→ **What needs to be done**
Transcribe the entries in full, keeping each word as it is.

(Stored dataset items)
***
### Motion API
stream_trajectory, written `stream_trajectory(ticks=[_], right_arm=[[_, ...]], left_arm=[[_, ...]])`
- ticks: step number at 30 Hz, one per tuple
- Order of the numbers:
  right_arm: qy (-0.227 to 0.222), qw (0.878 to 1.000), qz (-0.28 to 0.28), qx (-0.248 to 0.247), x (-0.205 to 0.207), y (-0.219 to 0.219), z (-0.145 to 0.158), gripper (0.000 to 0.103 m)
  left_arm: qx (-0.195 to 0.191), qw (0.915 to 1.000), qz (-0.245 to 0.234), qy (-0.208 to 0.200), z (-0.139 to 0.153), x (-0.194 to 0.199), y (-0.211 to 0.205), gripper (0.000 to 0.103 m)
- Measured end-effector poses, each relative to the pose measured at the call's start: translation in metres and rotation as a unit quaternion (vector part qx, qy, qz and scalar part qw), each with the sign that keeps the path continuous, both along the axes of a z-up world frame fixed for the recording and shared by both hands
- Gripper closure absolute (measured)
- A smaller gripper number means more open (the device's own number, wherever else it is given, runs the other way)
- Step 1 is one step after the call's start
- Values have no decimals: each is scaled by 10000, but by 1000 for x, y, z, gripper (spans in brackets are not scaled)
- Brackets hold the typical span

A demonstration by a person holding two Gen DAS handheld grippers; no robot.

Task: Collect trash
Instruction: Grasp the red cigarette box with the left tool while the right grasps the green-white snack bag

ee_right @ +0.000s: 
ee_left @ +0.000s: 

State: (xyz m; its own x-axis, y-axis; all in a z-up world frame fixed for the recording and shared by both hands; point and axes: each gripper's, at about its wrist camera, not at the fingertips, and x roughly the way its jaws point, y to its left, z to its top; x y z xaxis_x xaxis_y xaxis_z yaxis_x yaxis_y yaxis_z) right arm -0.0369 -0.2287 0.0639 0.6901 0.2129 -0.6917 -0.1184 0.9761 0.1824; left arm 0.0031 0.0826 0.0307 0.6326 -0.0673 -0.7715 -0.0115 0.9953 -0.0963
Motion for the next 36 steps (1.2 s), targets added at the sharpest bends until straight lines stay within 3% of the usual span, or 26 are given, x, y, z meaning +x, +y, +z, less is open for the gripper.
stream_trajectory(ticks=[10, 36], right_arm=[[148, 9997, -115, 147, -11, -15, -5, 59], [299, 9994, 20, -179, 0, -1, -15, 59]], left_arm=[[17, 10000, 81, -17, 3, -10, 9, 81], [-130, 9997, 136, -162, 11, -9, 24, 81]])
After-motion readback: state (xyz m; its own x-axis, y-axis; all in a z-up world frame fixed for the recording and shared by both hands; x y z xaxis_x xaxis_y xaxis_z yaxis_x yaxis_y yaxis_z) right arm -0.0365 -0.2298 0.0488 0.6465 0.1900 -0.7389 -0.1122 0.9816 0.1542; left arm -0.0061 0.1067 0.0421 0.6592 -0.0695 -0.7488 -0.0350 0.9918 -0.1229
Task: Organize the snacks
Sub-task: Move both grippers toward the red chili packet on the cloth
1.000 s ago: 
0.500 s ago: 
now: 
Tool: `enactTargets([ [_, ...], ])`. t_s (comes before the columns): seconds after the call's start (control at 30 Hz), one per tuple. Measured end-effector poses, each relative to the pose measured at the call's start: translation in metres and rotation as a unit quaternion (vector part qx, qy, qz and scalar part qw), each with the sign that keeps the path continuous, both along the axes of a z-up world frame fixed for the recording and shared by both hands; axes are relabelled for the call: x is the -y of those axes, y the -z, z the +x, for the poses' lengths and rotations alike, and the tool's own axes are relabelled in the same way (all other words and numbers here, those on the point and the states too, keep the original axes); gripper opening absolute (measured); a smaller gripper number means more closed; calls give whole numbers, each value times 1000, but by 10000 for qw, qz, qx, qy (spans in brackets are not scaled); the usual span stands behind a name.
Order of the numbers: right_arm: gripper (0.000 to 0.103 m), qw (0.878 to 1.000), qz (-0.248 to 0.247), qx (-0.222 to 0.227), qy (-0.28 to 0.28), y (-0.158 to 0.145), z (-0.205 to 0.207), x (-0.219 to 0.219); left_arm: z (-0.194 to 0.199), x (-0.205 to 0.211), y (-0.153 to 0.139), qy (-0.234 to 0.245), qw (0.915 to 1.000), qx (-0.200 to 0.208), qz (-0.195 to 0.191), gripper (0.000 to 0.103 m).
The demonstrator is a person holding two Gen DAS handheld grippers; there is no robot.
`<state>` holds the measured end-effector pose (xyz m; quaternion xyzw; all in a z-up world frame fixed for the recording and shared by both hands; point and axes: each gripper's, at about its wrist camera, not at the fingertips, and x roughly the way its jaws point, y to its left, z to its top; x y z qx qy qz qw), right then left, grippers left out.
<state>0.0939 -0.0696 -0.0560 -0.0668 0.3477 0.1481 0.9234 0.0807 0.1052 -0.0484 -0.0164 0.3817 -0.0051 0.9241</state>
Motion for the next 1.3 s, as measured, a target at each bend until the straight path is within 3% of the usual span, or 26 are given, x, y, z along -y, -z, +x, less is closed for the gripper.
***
→ **Response area**
### Motion API
stream_trajectory, written `stream_trajectory(ticks=[_], right_arm=[[_, ...]], left_arm=[[_, ...]])`
- ticks: step number at 30 Hz, one per tuple
- Order of the numbers:
  right_arm: qy (-0.227 to 0.222), qw (0.878 to 1.000), qz (-0.28 to 0.28), qx (-0.248 to 0.247), x (-0.205 to 0.207), y (-0.219 to 0.219), z (-0.145 to 0.158), gripper (0.000 to 0.103 m)
  left_arm: qx (-0.195 to 0.191), qw (0.915 to 1.000), qz (-0.245 to 0.234), qy (-0.208 to 0.200), z (-0.139 to 0.153), x (-0.194 to 0.199), y (-0.211 to 0.205), gripper (0.000 to 0.103 m)
- Measured end-effector poses, each relative to the pose measured at the call's start: translation in metres and rotation as a unit quaternion (vector part qx, qy, qz and scalar part qw), each with the sign that keeps the path continuous, both along the axes of a z-up world frame fixed for the recording and shared by both hands
- Gripper closure absolute (measured)
- A smaller gripper number means more open (the device's own number, wherever else it is given, runs the other way)
- Step 1 is one step after the call's start
- Values have no decimals: each is scaled by 10000, but by 1000 for x, y, z, gripper (spans in brackets are not scaled)
- Brackets hold the typical span

A demonstration by a person holding two Gen DAS handheld grippers; no robot.

Task: Collect trash
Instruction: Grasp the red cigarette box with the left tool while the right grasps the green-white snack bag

ee_right @ +0.000s: 
ee_left @ +0.000s: 

State: (xyz m; its own x-axis, y-axis; all in a z-up world frame fixed for the recording and shared by both hands; point and axes: each gripper's, at about its wrist camera, not at the fingertips, and x roughly the way its jaws point, y to its left, z to its top; x y z xaxis_x xaxis_y xaxis_z yaxis_x yaxis_y yaxis_z) right arm -0.0369 -0.2287 0.0639 0.6901 0.2129 -0.6917 -0.1184 0.9761 0.1824; left arm 0.0031 0.0826 0.0307 0.6326 -0.0673 -0.7715 -0.0115 0.9953 -0.0963
Motion for the next 36 steps (1.2 s), targets added at the sharpest bends until straight lines stay within 3% of the usual span, or 26 are given, x, y, z meaning +x, +y, +z, less is open for the gripper.
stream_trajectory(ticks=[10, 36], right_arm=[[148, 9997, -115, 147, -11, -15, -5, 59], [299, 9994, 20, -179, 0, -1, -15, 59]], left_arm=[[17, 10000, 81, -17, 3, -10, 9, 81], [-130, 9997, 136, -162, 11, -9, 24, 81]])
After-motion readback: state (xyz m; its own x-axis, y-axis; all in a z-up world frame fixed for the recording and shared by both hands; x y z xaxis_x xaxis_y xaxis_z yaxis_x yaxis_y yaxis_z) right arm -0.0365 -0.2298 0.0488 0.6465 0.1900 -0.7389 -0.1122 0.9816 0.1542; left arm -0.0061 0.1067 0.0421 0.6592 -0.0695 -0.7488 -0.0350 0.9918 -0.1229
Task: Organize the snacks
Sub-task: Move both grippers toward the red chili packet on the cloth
1.000 s ago: 
0.500 s ago: 
now: 
Tool: `enactTargets([ [_, ...], ])`. t_s (comes before the columns): seconds after the call's start (control at 30 Hz), one per tuple. Measured end-effector poses, each relative to the pose measured at the call's start: translation in metres and rotation as a unit quaternion (vector part qx, qy, qz and scalar part qw), each with the sign that keeps the path continuous, both along the axes of a z-up world frame fixed for the recording and shared by both hands; axes are relabelled for the call: x is the -y of those axes, y the -z, z the +x, for the poses' lengths and rotations alike, and the tool's own axes are relabelled in the same way (all other words and numbers here, those on the point and the states too, keep the original axes); gripper opening absolute (measured); a smaller gripper number means more closed; calls give whole numbers, each value times 1000, but by 10000 for qw, qz, qx, qy (spans in brackets are not scaled); the usual span stands behind a name.
Order of the numbers: right_arm: gripper (0.000 to 0.103 m), qw (0.878 to 1.000), qz (-0.248 to 0.247), qx (-0.222 to 0.227), qy (-0.28 to 0.28), y (-0.158 to 0.145), z (-0.205 to 0.207), x (-0.219 to 0.219); left_arm: z (-0.194 to 0.199), x (-0.205 to 0.211), y (-0.153 to 0.139), qy (-0.234 to 0.245), qw (0.915 to 1.000), qx (-0.200 to 0.208), qz (-0.195 to 0.191), gripper (0.000 to 0.103 m).
The demonstrator is a person holding two Gen DAS handheld grippers; there is no robot.
`<state>` holds the measured end-effector pose (xyz m; quaternion xyzw; all in a z-up world frame fixed for the recording and shared by both hands; point and axes: each gripper's, at about its wrist camera, not at the fingertips, and x roughly the way its jaws point, y to its left, z to its top; x y z qx qy qz qw), right then left, grippers left out.
<state>0.0939 -0.0696 -0.0560 -0.0668 0.3477 0.1481 0.9234 0.0807 0.1052 -0.0484 -0.0164 0.3817 -0.0051 0.9241</state>
Motion for the next 1.3 s, as measured, a target at each bend until the straight path is within 3% of the usual span, or 26 are given, x, y, z along -y, -z, +x, less is closed for the gripper.

For this exercise, nothing further remains.